Il sedicente Stato islamico (Isis) continua a costituire una minaccia rilevante e resta invariata anche quella rappresentata da Al-Qaida, ha aggiunto Parmelin, per il quale il modus operandi negli ultimi fatti di sangue ha confermato le previsioni del SIC. Ad agire sono stati infatti “singoli individui o piccoli gruppi radicalizzati, non necessariamente provenienti o recatisi in luoghi di guerra”. Attualmente, sono una novantina le “persone a rischio” monitorate su suolo elvetico per potenziali legami col terrorismo – la lista viene aggiornata ogni sei mesi. 

Rischio di cyberspionaggio 

L’altro pericolo che preoccupa particolarmente il Consiglio federale è quello legato allo spionaggio, soprattutto di tipo informatico. Citando quale caso specifico l’attacco alla RUAG del maggio 2016, durante il quale erano stati trafugati oltre 20 gigabyte di dati, Parmelin ha messo in luce come banche, grandi aziende, ma anche piccole e medie imprese o organizzazioni internazionali e non governative con sede nella Confederazione possano subire questa pratica volta ad acquisire informazioni illegalmente. A livello globale, i conflitti fra Stati hanno sempre più spesso luogo nello spazio virtuale, anche grazie all’aiuto di hacker assunti a tal proposito. 

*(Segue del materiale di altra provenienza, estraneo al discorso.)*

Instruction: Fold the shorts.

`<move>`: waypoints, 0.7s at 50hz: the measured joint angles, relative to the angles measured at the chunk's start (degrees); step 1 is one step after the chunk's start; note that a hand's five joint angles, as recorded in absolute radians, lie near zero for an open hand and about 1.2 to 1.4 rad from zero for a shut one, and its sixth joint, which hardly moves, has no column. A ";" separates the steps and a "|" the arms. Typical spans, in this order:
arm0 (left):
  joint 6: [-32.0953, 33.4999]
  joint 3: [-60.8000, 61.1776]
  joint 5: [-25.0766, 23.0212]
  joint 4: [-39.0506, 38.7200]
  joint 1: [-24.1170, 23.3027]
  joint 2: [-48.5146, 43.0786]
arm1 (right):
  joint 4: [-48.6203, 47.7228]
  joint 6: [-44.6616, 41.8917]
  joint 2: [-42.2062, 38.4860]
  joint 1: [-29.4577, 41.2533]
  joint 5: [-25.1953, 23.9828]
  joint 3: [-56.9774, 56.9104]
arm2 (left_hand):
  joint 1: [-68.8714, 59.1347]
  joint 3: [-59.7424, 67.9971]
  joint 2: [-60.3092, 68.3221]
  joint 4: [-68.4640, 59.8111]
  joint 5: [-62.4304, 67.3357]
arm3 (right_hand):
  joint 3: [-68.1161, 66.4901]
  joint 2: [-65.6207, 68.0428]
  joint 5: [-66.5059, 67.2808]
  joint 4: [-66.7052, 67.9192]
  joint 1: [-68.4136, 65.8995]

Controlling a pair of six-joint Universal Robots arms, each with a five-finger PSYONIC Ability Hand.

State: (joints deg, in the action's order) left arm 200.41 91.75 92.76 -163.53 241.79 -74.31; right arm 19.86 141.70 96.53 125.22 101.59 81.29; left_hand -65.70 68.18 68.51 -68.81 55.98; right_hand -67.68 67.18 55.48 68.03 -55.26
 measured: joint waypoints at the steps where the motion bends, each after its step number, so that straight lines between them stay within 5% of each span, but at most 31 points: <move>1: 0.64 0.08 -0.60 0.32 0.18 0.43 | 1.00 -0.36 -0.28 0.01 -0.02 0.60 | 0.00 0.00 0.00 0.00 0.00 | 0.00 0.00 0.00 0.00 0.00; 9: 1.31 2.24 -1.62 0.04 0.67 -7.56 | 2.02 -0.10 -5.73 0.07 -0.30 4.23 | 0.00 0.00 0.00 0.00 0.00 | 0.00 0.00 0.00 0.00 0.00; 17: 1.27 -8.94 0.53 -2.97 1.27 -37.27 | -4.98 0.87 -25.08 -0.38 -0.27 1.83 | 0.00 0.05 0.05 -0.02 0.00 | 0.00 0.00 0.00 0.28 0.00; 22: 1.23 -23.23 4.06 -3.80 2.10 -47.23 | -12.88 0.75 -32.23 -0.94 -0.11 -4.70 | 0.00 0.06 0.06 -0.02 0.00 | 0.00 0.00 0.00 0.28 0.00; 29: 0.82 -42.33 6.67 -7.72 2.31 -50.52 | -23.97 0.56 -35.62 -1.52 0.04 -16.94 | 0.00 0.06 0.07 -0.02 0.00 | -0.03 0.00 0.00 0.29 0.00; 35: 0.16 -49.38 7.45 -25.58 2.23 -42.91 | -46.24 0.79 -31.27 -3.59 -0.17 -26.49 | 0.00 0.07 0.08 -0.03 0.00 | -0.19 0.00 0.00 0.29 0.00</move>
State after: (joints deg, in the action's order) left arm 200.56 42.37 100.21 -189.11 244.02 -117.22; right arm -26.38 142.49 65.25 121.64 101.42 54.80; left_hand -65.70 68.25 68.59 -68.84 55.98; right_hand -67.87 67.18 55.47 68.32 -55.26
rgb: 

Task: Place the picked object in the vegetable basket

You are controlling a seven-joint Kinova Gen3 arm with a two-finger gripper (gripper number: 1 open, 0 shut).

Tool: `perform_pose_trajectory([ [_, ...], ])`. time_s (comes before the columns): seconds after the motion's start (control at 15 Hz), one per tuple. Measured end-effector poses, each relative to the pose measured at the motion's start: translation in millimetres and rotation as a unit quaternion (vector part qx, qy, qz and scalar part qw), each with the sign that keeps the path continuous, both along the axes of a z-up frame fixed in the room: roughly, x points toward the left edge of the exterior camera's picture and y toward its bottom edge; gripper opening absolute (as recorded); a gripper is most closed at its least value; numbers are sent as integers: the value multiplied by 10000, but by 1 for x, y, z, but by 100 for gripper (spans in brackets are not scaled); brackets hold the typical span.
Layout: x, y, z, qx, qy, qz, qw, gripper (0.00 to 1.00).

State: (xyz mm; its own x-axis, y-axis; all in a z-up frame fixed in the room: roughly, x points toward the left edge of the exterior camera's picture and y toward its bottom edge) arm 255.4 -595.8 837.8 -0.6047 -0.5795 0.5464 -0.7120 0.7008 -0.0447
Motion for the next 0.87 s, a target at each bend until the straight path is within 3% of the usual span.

La Svizzera, stando al responsabile del DDPS, è comunque più preparata a fronteggiare il cyberspionaggio rispetto a qualche anno fa. Dieci impieghi in seno al SIC sono stati creati e prolungati a tempo indeterminato a questo proposito. L’entrata in vigore della nuova legge federale sulle attività informative (LAIn), approvata in settembre dal popolo, permetterà un ulteriore miglioramento del controllo generale.